# EXERCISE
How many lines in the data below include the word "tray"? State the number alone.
═══ RECORDS SHOWN
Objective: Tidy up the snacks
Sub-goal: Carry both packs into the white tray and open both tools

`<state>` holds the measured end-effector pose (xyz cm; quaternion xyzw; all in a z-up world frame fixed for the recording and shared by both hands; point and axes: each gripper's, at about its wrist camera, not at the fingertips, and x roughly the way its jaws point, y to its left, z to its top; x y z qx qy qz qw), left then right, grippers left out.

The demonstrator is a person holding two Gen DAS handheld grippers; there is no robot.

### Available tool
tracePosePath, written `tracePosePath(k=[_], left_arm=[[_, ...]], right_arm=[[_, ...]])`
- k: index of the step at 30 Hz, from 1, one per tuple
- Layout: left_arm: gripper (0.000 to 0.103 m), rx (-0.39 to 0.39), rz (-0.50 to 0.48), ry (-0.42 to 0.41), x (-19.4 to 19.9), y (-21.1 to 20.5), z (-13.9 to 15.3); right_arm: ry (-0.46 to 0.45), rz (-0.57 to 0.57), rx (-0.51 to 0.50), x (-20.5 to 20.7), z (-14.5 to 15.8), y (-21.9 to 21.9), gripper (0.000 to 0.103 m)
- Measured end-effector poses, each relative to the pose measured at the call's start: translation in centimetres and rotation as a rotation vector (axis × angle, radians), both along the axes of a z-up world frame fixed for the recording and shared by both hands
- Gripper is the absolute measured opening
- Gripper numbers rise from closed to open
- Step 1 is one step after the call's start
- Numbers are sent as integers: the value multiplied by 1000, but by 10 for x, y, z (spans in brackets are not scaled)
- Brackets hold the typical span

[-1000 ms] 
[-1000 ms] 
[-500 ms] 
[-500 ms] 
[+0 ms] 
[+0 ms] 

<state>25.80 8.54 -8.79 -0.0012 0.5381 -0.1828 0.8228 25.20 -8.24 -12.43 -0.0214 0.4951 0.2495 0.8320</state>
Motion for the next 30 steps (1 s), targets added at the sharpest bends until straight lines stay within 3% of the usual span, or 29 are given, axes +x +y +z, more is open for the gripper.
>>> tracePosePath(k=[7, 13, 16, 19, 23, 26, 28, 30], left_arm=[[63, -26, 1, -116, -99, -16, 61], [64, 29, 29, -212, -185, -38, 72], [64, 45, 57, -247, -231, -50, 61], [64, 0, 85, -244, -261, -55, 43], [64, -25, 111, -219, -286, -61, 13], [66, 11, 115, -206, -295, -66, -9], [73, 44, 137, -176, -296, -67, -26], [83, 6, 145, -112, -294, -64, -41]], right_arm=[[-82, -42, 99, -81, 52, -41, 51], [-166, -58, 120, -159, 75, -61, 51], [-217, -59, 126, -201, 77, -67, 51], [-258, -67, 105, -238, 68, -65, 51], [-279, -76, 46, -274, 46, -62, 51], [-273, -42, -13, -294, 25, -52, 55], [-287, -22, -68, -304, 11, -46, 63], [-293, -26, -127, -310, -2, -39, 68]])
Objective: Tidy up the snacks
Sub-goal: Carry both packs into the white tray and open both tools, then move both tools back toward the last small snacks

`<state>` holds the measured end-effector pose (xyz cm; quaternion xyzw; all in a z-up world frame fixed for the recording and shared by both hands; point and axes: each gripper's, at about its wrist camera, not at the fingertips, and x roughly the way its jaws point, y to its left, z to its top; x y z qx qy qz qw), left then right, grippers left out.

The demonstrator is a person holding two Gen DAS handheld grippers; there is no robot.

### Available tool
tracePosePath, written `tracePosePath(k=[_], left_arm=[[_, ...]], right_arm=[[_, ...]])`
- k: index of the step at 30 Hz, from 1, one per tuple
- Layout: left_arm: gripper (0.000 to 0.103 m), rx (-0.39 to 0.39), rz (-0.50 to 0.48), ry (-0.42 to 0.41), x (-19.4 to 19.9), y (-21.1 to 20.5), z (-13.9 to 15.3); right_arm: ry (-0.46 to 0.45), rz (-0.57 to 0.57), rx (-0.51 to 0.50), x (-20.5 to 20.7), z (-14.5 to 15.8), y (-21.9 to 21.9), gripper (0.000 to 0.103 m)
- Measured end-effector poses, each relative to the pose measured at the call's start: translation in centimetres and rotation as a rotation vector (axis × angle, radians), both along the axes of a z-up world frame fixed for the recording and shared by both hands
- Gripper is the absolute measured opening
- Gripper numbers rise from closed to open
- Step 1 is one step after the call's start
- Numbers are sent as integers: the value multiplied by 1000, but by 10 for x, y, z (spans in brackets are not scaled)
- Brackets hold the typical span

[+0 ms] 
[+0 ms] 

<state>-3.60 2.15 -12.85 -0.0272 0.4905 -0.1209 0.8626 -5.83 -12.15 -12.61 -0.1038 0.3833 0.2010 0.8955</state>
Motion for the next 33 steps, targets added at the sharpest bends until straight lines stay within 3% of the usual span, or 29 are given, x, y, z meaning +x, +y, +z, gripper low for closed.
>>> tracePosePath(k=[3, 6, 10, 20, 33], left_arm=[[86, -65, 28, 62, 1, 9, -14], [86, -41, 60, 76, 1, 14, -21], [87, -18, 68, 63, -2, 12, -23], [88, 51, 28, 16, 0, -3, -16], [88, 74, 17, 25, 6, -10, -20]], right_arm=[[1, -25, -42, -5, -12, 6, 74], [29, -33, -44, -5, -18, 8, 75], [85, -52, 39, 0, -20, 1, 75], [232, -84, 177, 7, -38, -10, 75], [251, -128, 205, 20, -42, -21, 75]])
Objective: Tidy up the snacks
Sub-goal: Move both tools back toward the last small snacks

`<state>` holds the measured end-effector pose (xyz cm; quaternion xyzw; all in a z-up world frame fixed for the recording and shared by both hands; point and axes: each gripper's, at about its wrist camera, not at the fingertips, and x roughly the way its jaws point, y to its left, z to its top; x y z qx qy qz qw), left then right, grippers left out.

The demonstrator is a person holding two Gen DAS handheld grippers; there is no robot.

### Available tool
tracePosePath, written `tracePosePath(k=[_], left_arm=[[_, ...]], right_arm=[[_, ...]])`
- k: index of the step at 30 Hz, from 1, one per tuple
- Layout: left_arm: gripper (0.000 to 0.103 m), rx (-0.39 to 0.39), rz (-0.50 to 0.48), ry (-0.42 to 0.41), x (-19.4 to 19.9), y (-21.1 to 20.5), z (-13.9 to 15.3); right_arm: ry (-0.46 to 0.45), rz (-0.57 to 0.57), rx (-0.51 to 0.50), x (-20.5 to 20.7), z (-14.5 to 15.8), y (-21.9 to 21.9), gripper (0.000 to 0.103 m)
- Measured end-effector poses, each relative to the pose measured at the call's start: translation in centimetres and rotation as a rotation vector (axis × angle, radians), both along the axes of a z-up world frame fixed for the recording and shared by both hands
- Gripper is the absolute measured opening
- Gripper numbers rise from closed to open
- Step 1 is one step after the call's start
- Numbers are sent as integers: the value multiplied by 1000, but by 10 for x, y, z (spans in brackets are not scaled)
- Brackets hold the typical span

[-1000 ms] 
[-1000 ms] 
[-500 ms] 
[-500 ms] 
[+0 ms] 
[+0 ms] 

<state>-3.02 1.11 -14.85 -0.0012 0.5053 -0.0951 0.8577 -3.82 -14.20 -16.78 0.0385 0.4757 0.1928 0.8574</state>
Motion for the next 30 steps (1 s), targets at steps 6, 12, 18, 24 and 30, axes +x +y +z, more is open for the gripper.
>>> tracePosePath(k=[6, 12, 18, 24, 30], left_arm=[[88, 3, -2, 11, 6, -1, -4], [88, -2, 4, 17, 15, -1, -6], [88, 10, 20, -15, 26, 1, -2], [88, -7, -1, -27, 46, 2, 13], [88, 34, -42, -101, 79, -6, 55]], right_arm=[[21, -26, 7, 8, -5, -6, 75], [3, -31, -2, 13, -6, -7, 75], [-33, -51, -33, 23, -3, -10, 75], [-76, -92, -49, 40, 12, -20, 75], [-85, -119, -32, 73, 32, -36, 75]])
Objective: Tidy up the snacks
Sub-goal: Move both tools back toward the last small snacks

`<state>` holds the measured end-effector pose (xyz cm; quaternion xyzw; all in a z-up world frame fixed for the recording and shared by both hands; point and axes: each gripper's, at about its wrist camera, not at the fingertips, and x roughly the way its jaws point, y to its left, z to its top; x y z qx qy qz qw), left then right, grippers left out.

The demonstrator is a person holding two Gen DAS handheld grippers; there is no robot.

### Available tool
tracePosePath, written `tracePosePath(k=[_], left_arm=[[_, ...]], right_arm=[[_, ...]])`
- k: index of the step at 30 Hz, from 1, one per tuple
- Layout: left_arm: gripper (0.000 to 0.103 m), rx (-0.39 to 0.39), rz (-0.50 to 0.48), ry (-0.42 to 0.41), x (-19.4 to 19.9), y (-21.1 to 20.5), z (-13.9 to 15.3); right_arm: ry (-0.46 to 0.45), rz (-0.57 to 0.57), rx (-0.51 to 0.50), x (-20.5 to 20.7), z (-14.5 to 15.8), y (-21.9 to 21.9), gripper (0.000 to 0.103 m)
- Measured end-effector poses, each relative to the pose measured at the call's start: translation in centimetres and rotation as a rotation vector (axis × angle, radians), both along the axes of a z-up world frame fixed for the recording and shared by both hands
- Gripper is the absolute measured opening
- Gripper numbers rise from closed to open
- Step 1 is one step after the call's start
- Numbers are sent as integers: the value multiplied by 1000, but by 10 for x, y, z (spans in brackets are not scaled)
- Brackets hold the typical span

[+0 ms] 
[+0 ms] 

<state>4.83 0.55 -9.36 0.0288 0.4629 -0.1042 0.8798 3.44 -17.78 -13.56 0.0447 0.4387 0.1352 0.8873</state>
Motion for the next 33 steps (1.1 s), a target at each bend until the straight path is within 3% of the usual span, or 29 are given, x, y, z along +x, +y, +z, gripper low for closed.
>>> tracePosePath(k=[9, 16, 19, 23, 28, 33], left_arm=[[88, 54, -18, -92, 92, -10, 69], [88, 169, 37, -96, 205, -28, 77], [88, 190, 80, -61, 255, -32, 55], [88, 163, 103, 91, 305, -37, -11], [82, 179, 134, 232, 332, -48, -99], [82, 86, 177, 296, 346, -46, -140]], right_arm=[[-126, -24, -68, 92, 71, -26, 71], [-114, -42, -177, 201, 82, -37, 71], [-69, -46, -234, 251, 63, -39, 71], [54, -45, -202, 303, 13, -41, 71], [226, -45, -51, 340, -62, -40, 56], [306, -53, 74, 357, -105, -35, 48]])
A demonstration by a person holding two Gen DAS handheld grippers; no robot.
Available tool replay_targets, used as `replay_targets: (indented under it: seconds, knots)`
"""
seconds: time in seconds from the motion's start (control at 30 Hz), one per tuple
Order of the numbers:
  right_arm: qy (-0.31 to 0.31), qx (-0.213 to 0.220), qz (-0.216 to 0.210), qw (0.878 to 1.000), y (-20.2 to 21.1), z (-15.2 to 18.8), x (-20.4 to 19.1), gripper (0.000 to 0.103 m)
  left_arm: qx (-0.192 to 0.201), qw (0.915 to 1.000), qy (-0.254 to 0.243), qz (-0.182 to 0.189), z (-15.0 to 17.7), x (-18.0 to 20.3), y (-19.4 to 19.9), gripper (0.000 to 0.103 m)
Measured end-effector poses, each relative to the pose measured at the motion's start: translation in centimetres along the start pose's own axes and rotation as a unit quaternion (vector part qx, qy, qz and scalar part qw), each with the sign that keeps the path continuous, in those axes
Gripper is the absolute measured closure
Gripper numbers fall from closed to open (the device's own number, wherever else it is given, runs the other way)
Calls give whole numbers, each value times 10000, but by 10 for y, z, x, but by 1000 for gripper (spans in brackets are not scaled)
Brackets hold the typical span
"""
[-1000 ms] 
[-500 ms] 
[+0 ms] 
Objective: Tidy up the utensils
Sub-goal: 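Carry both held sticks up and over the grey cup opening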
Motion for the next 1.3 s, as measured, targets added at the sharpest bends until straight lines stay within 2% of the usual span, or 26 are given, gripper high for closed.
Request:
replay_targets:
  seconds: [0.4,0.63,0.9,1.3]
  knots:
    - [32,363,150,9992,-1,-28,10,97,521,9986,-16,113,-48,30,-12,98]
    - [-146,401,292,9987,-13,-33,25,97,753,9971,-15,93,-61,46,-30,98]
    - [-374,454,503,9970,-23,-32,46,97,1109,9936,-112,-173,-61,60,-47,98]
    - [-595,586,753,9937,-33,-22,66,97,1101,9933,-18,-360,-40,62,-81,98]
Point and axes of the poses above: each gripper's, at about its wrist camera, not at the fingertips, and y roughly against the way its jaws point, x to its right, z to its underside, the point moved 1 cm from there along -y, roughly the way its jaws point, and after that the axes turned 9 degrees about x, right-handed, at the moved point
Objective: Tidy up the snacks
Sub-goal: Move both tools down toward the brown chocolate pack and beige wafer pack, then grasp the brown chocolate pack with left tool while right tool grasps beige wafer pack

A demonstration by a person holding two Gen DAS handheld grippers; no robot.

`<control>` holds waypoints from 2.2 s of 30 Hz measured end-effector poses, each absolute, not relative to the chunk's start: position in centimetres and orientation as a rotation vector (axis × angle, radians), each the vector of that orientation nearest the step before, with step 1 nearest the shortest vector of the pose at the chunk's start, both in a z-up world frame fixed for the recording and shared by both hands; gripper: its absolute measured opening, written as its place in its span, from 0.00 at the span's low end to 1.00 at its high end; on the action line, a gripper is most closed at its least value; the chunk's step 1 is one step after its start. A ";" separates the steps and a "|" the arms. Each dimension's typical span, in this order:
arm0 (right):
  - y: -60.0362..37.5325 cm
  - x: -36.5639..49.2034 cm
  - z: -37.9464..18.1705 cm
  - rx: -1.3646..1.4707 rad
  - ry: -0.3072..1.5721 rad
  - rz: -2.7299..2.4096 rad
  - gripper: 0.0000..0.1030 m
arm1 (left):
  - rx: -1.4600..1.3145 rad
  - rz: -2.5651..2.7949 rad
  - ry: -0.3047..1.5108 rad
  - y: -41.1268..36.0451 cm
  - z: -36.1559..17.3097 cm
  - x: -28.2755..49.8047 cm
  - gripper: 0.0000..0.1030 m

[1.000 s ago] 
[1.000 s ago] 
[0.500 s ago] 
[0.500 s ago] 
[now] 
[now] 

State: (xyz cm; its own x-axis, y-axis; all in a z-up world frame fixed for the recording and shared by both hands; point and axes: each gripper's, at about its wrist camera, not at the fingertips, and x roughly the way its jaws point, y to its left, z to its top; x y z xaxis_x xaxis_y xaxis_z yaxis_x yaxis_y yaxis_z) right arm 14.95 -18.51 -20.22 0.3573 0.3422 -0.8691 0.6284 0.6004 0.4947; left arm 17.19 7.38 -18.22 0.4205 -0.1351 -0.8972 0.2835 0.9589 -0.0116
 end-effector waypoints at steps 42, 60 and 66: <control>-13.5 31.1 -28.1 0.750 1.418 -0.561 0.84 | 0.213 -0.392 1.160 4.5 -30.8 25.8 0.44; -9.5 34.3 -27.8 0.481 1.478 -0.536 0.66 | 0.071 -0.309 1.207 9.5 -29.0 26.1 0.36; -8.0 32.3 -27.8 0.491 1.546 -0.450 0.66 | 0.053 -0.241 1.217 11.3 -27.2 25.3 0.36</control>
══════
# WRITTEN RESPONSE
2